-- GIVEN INFORMATION --

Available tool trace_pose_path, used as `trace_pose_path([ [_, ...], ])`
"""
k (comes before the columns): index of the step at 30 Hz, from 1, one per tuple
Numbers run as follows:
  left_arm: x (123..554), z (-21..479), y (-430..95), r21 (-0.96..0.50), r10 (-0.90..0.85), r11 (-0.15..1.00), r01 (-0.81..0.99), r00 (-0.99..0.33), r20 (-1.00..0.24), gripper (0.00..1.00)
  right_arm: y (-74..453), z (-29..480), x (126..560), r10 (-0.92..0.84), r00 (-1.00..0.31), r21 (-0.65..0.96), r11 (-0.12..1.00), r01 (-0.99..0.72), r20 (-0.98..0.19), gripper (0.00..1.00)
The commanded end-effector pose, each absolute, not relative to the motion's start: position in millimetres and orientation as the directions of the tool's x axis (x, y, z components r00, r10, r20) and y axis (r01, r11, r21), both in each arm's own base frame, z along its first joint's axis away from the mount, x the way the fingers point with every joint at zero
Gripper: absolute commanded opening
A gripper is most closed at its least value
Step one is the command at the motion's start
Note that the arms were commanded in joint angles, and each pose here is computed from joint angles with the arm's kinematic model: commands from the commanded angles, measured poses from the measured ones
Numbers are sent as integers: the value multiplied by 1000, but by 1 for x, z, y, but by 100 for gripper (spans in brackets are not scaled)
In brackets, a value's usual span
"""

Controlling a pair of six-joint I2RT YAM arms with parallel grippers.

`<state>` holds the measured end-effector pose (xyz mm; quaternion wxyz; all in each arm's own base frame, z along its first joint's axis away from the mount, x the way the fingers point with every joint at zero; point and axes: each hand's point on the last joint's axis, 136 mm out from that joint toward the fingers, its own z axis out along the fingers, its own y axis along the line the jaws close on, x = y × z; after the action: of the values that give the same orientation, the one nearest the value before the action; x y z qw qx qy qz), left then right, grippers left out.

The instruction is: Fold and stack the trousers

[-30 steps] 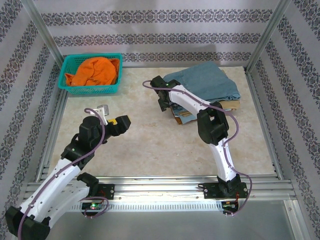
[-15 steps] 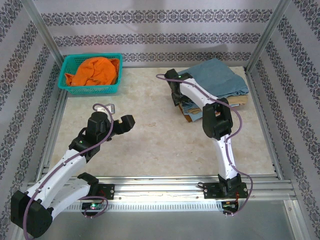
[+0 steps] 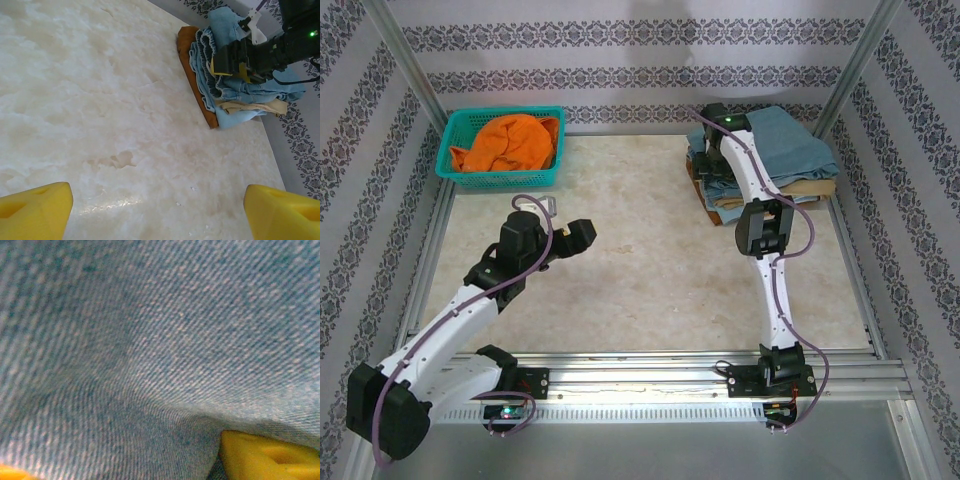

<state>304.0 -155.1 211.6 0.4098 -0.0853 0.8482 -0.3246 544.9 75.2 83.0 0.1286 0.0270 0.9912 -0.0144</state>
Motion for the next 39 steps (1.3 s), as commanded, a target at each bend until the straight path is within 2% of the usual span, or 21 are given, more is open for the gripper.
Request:
trace_pose_path([
  [1, 315, 232, -156, -635, -434, 758, 151, -610, -663, 89, 54, 35, 550, 143, -972, -7, 989, 147, -185, 71],
  [4, 318, 232, -157, -635, -429, 757, 152, -618, -659, 88, 50, 37, 552, 201, -960, 23, 979, 201, -193, 71],
  [7, 318, 238, -160, -635, -419, 753, 174, -617, -666, 88, 62, 60, 550, 209, -954, 103, 976, 191, -215, 71],
  [13, 311, 250, -167, -632, -385, 734, 250, -613, -690, 90, 75, 184, 546, 285, -827, 285, 945, 159, -484, 82],
  [15, 307, 252, -169, -633, -379, 726, 268, -613, -694, 90, 74, 209, 534, 319, -787, 315, 934, 168, -528, 83],
  [17, 304, 249, -165, -633, -387, 729, 261, -605, -696, 90, 73, 213, 519, 359, -765, 347, 919, 189, -535, 83],
  [20, 300, 243, -157, -619, -394, 749, 237, -592, -703, 91, 73, 195, 489, 428, -748, 396, 887, 238, -507, 83],
  [24, 294, 238, -146, -597, -393, 774, 209, -581, -713, 93, 66, 141, 444, 579, -694, 474, 797, 374, -428, 84],
  [26, 292, 236, -142, -592, -397, 781, 198, -575, -716, 93, 73, 118, 437, 630, -670, 550, 745, 378, -392, 85],
  [29, 290, 229, -138, -585, -397, 790, 183, -575, -715, 93, 83, 89, 440, 670, -673, 614, 684, 395, -313, 84],
  [33, 284, 229, -134, -574, -390, 799, 180, -571, -722, 94, 87, 65, 460, 691, -664, 627, 659, 416, -285, 82],
  [39, 279, 233, -125, -552, -388, 816, 168, -549, -740, 96, 104, 47, 497, 663, -689, 599, 689, 409, -292, 80],
])
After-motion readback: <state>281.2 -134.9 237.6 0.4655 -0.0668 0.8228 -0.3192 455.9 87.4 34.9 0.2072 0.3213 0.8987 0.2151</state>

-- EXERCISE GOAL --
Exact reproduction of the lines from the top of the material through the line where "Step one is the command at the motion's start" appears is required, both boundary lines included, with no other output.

-- RESPONSE TO THE TASK --
Available tool trace_pose_path, used as `trace_pose_path([ [_, ...], ])`
"""
k (comes before the columns): index of the step at 30 Hz, from 1, one per tuple
Numbers run as follows:
  left_arm: x (123..554), z (-21..479), y (-430..95), r21 (-0.96..0.50), r10 (-0.90..0.85), r11 (-0.15..1.00), r01 (-0.81..0.99), r00 (-0.99..0.33), r20 (-1.00..0.24), gripper (0.00..1.00)
  right_arm: y (-74..453), z (-29..480), x (126..560), r10 (-0.92..0.84), r00 (-1.00..0.31), r21 (-0.65..0.96), r11 (-0.12..1.00), r01 (-0.99..0.72), r20 (-0.98..0.19), gripper (0.00..1.00)
The commanded end-effector pose, each absolute, not relative to the motion's start: position in millimetres and orientation as the directions of the tool's x axis (x, y, z components r00, r10, r20) and y axis (r01, r11, r21), both in each arm's own base frame, z along its first joint's axis away from the mount, x the way the fingers point with every joint at zero
Gripper: absolute commanded opening
A gripper is most closed at its least value
Step one is the command at the motion's start

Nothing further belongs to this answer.